Mohamed Suleiman says he is 80 to 90 percent sure he saw the crescent moon on Thursday night, which marks the beginning of the month of Ramadan.

“I was just looking to the horizon, and I saw this spot that was blinking. And there are no stars in the horizon so it must be something, it must be the moon,” he says.
 
Suleiman, a Sharqiya native who is one of a large group of active participants that come to American University in Cairo observatory events,* gathered with about 25 other people on the rooftop of the Abdul Latif Jameel building at AUC’s New Cairo campus to try to spot the moon through telescopes.

The first day of Ramadan is not known until the night before fasting begins, confirmed only with the sighting of the crescent moon.


 
The event was sponsored by the AUC Observatory and the Science Outreach Program, and was led by Dr. Alaa Ibrahim, assistant professor of space astrophysics at AUC.
 
“Scientifically, on an astronomical basis, we are confident that the moon has been born… it is within the visibility conditions that would allow multiple countries to see it.
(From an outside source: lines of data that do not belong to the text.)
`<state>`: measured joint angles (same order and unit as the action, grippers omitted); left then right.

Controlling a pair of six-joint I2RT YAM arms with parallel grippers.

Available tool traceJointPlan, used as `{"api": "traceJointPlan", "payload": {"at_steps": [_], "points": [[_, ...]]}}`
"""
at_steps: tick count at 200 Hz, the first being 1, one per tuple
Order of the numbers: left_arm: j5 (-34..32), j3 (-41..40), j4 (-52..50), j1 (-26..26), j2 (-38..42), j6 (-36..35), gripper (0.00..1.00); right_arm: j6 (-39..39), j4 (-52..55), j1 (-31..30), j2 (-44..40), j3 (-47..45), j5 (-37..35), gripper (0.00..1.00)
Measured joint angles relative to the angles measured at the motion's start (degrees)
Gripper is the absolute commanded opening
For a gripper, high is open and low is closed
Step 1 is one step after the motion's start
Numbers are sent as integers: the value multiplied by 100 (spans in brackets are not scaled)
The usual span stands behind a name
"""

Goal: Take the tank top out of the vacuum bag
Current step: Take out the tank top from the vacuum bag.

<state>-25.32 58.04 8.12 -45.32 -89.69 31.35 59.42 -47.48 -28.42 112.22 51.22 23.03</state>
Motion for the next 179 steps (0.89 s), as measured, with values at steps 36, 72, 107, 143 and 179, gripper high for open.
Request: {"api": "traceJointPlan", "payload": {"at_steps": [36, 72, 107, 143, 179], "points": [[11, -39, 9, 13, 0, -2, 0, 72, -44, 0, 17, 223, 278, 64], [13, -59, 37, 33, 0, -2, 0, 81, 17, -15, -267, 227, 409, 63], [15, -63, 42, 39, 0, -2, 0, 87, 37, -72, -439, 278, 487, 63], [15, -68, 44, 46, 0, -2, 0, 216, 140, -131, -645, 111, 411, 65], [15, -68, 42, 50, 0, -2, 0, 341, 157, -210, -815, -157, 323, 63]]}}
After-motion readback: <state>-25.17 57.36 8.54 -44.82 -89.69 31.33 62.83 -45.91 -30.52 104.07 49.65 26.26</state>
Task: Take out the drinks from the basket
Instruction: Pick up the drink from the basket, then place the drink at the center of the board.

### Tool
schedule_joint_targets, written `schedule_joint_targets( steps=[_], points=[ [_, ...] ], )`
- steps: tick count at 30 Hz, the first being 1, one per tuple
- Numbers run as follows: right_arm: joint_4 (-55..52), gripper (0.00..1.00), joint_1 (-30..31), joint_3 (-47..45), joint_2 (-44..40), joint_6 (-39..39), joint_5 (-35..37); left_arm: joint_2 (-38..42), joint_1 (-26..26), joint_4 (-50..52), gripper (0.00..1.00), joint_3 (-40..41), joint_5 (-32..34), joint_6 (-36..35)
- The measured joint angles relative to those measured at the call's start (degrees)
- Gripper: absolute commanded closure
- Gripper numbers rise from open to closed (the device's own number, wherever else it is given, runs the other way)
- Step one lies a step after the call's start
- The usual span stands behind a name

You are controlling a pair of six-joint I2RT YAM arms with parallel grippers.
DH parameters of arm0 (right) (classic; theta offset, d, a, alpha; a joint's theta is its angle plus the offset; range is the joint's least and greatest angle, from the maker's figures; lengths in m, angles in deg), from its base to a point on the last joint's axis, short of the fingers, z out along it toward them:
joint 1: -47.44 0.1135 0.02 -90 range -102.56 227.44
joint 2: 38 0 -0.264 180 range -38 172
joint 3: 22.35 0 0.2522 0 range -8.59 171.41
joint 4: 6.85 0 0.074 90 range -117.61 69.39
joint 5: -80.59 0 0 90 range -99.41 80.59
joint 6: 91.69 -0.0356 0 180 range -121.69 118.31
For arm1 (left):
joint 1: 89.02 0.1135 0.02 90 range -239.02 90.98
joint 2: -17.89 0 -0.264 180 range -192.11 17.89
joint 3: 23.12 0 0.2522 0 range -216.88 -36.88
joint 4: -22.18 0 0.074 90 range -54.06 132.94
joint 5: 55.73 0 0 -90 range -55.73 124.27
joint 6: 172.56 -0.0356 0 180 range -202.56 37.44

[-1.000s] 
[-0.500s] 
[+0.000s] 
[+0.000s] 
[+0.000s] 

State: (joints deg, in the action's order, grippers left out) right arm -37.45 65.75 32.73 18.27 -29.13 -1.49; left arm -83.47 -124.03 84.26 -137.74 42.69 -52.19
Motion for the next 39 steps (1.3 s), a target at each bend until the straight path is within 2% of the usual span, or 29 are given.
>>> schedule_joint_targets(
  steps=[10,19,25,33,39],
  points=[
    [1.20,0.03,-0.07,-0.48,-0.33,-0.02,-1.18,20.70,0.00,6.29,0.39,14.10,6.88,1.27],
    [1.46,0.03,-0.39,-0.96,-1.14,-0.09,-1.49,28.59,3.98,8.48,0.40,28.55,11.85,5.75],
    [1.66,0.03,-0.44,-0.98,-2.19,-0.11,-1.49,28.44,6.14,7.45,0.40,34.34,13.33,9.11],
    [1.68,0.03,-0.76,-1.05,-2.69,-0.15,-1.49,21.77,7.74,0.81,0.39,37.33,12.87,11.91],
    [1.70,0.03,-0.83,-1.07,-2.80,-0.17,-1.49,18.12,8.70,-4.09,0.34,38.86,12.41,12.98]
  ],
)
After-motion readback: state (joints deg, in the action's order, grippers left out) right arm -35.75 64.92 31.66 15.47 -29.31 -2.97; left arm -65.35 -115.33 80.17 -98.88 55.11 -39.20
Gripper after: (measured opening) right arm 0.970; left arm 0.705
And we are just getting the word that Saudi Arabia has announced it,” Ibrahim says.
 
Ibrahim gave a short lecture prior to the Ramadan crescent moon sighting about the importance of the moon for life on Earth. 

Holding a plastic moon littered with craters, Ibrahim tells the audience that a giant asteroid struck the Earth when it was only 10 million years old. After the impact, the Earth tilted 23 degrees, and debris from the asteroid became the moon, he says.
 


“Not many people know these essential features that the moon contributes every day to life on planet earth,” says Ibrahim. “The four seasons are caused by the axial tilt of the Earth. Without that, we would have only one season.” 


 
Additionally, Ibrahim explains, the gravity of the moon makes the Earth’s rotation smooth and stable, preventing it from wobbling like a top. 


 
Chuckling, he adds that life on Earth without the moon “would be like living on a roller coaster.” 


 
But that’s not all the moon contributes to life on planet Earth. Ibrahim says the impact of the asteroid that created the moon was so strong that it brought metals and minerals from the innermost core of the Earth to its surface.
 


“This is how we extract iron, copper, gold, and silver. Imagine the human situation built on only wood and paper,” Ibrahim says. 


 
According to Ibrahim, the moon is also drifting away from the Earth by an inch and a half every year. “If we trace back, in the ancient times our ancestors used to see the moon six or seven times larger than the way we see it, because it was much closer.”
 


Ibrahim stressed the importance of doing public events through the science outreach center.
 
“The reason we do the public sighting of the Ramadan crescent is to really take advantage of the cultural value of those occasions to bring awareness to people… for them to appreciate the role of science and how the cosmos is actually making a genuine contribution to life on earth,” he says.


 
One participant, Houda, says she appreciated the event, and wanted to bring her kids to introduce them to the concept of moon sighting before Ramadan. 


 
“We never had the moon sighting ourselves before. We usually read in the newspapers that it has been sighted and we are going to fast the next day. But seeing it ourselves, it’s something, even for us as adults,” she says. 


 
Her young daughter seems to agree. When asked if she liked the event, she smiles shyly. Nodding her head, she gives an enthusiastic “yes!”


 
Egypt's National Research Institute of Astronomy and Geophysics confirmed that Ramadan begins on 20 July, according to state-run Al-Ahram newspaper.
 
* This article was amended on 21 July 2012. It previously stated that Mohamed Suleiman is an AUC student.